Re: Logical Aggregate Functions (eg ANY())

Lists: pgsql-general
From: Robert James <srobertjames(at)gmail(dot)com>
To: Postgres General <pgsql-general(at)postgresql(dot)org>
Subject: Logical Aggregate Functions (eg ANY())
Date: 2011-12-15 16:10:35
Message-ID: CAGYyBggtk3Lc9q51N7zbyHxFVA2nHhVTt03OG+KEMc9R390QtQ@mail.gmail.com
Views: Raw Message | Whole Thread | Download mbox | Resend email
Lists: pgsql-general

I see Postgres (I'm using 8.3) has bitwise aggregate functions
(bit_or), but doesn't seem to have logical aggregate functions.

How do I do the equivalent of an ANY() or ALL() in PG Aggregate SQL?


From: Merlin Moncure <mmoncure(at)gmail(dot)com>
To: Robert James <srobertjames(at)gmail(dot)com>
Cc: Postgres General <pgsql-general(at)postgresql(dot)org>
Subject: Re: Logical Aggregate Functions (eg ANY())
Date: 2011-12-15 17:05:23
Message-ID: CAHyXU0w-JHEPxj6EZ4QHEDcknKpV6QmdN8MA_K1c884OZT46AQ@mail.gmail.com
Views: Raw Message | Whole Thread | Download mbox | Resend email
Lists: pgsql-general

On Thu, Dec 15, 2011 at 10:10 AM, Robert James <srobertjames(at)gmail(dot)com> wrote:
> I see Postgres (I'm using 8.3) has bitwise aggregate functions
> (bit_or), but doesn't seem to have logical aggregate functions.
>
> How do I do the equivalent of an ANY() or ALL() in PG Aggregate SQL?
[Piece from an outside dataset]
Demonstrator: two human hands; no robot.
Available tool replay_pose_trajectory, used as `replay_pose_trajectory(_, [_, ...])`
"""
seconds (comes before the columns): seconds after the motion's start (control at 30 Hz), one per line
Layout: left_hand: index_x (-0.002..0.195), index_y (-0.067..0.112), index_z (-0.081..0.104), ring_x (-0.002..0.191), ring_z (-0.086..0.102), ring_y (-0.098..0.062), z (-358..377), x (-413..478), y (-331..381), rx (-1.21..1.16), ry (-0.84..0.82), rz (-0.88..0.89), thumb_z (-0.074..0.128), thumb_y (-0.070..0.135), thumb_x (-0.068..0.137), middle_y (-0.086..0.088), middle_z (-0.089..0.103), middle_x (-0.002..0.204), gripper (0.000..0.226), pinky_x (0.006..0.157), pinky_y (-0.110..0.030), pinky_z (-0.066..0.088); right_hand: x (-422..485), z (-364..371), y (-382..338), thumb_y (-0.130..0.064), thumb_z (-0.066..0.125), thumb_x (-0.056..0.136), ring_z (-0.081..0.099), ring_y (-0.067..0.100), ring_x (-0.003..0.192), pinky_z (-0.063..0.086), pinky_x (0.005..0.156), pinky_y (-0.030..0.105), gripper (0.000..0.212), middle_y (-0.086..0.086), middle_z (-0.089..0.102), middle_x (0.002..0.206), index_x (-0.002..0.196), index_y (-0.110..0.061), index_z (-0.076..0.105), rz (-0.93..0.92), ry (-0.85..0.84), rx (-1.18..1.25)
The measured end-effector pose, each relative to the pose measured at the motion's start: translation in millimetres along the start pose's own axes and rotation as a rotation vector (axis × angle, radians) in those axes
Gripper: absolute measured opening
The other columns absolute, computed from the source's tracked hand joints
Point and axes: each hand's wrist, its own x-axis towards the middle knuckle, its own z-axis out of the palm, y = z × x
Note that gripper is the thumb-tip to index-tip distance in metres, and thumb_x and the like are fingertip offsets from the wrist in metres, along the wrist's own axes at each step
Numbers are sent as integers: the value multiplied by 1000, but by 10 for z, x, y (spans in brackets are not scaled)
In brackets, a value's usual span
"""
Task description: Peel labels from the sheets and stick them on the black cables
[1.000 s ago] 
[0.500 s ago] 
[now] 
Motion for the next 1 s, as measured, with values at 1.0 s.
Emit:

CREATE OR REPLACE FUNCTION OrAgg(bool, bool) RETURNS BOOL AS
$$
SELECT COALESCE($1 or $2, false);
$$ LANGUAGE SQL IMMUTABLE;

create aggregate "any"(bool)
(
sfunc=OrAgg,
stype=bool
);

postgres=# select "any"(v) from (values (false), (true)) q(v);
any
-----
t
(1 row)

etc

note:, I don't like the use of double quoted "any" -- but I'm too lazy
to come up with a better name. :-)

merlin


From: Kirill Simonov <xi(at)resolvent(dot)net>
To: Robert James <srobertjames(at)gmail(dot)com>
Cc: Postgres General <pgsql-general(at)postgresql(dot)org>
Subject: Re: Logical Aggregate Functions (eg ANY())
Date: 2011-12-15 18:52:00
Message-ID: 4EEA41D0.1050707@resolvent.net
Views: Raw Message | Whole Thread | Download mbox | Resend email
Lists: pgsql-general

On 12/15/2011 11:10 AM, Robert James wrote:
> I see Postgres (I'm using 8.3) has bitwise aggregate functions
> (bit_or), but doesn't seem to have logical aggregate functions.
>

They are called BOOL_AND and BOOL_OR, see
http://www.postgresql.org/docs/8.3/interactive/functions-aggregate.html

Thanks,
Kirill


From: Marti Raudsepp <marti(at)juffo(dot)org>
To: Robert James <srobertjames(at)gmail(dot)com>
Cc: Postgres General <pgsql-general(at)postgresql(dot)org>
Subject: Re: Logical Aggregate Functions (eg ANY())
Date: 2011-12-15 19:08:48
Message-ID: CABRT9RBN_LabYc+GGBD=3uCZPz70SyuiMHk2iDd0mG_vayiLYw@mail.gmail.com
Views: Raw Message | Whole Thread | Download mbox | Resend email
Lists: pgsql-general

On Thu, Dec 15, 2011 at 18:10, Robert James <srobertjames(at)gmail(dot)com> wrote:
> How do I do the equivalent of an ANY() or ALL() in PG Aggregate SQL?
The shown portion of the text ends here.